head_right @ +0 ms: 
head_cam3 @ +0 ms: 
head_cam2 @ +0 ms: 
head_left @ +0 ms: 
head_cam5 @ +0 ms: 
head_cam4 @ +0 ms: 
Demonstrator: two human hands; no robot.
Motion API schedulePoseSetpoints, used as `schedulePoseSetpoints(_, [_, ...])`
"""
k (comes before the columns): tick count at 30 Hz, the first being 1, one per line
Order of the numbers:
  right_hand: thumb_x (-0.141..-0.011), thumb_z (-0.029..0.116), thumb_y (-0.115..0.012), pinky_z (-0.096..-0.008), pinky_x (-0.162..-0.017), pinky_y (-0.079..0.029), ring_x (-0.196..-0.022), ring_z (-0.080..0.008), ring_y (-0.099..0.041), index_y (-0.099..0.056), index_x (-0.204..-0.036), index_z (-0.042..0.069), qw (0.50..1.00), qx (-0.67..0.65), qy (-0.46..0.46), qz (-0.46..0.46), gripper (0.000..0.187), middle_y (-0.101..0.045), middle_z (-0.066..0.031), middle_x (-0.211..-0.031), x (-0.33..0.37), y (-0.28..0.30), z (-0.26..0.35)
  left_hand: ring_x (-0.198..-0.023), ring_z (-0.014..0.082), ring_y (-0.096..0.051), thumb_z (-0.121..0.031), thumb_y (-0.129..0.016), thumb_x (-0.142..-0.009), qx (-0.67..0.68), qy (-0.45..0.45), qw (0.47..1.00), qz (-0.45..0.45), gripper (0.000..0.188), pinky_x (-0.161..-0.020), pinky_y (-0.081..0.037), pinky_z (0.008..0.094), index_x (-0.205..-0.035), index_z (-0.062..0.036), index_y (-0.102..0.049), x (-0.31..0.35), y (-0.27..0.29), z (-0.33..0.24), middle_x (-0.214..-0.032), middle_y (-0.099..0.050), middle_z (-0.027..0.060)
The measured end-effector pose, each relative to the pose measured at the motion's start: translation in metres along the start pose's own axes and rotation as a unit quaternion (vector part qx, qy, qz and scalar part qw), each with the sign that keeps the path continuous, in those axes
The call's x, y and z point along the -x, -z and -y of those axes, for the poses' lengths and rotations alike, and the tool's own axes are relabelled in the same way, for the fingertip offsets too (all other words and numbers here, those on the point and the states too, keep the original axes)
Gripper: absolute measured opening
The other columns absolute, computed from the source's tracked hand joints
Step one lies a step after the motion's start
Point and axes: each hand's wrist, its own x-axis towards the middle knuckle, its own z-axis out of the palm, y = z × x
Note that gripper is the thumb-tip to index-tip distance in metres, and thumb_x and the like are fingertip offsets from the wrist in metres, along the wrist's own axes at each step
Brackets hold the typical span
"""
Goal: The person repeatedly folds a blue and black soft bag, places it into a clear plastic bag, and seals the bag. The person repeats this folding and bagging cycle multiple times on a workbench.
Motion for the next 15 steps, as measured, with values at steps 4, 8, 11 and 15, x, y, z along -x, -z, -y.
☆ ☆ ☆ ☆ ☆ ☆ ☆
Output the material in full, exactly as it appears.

**ANSWER**.
head_right @ +0 ms: 
head_cam3 @ +0 ms: 
head_cam2 @ +0 ms: 
head_left @ +0 ms: 
head_cam5 @ +0 ms: 
head_cam4 @ +0 ms: 
Demonstrator: two human hands; no robot.
Motion API schedulePoseSetpoints, used as `schedulePoseSetpoints(_, [_, ...])`
"""
k (comes before the columns): tick count at 30 Hz, the first being 1, one per line
Order of the numbers:
  right_hand: thumb_x (-0.141..-0.011), thumb_z (-0.029..0.116), thumb_y (-0.115..0.012), pinky_z (-0.096..-0.008), pinky_x (-0.162..-0.017), pinky_y (-0.079..0.029), ring_x (-0.196..-0.022), ring_z (-0.080..0.008), ring_y (-0.099..0.041), index_y (-0.099..0.056), index_x (-0.204..-0.036), index_z (-0.042..0.069), qw (0.50..1.00), qx (-0.67..0.65), qy (-0.46..0.46), qz (-0.46..0.46), gripper (0.000..0.187), middle_y (-0.101..0.045), middle_z (-0.066..0.031), middle_x (-0.211..-0.031), x (-0.33..0.37), y (-0.28..0.30), z (-0.26..0.35)
  left_hand: ring_x (-0.198..-0.023), ring_z (-0.014..0.082), ring_y (-0.096..0.051), thumb_z (-0.121..0.031), thumb_y (-0.129..0.016), thumb_x (-0.142..-0.009), qx (-0.67..0.68), qy (-0.45..0.45), qw (0.47..1.00), qz (-0.45..0.45), gripper (0.000..0.188), pinky_x (-0.161..-0.020), pinky_y (-0.081..0.037), pinky_z (0.008..0.094), index_x (-0.205..-0.035), index_z (-0.062..0.036), index_y (-0.102..0.049), x (-0.31..0.35), y (-0.27..0.29), z (-0.33..0.24), middle_x (-0.214..-0.032), middle_y (-0.099..0.050), middle_z (-0.027..0.060)
The measured end-effector pose, each relative to the pose measured at the motion's start: translation in metres along the start pose's own axes and rotation as a unit quaternion (vector part qx, qy, qz and scalar part qw), each with the sign that keeps the path continuous, in those axes
The call's x, y and z point along the -x, -z and -y of those axes, for the poses' lengths and rotations alike, and the tool's own axes are relabelled in the same way, for the fingertip offsets too (all other words and numbers here, those on the point and the states too, keep the original axes)
Gripper: absolute measured opening
The other columns absolute, computed from the source's tracked hand joints
Step one lies a step after the motion's start
Point and axes: each hand's wrist, its own x-axis towards the middle knuckle, its own z-axis out of the palm, y = z × x
Note that gripper is the thumb-tip to index-tip distance in metres, and thumb_x and the like are fingertip offsets from the wrist in metres, along the wrist's own axes at each step
Brackets hold the typical span
"""
Goal: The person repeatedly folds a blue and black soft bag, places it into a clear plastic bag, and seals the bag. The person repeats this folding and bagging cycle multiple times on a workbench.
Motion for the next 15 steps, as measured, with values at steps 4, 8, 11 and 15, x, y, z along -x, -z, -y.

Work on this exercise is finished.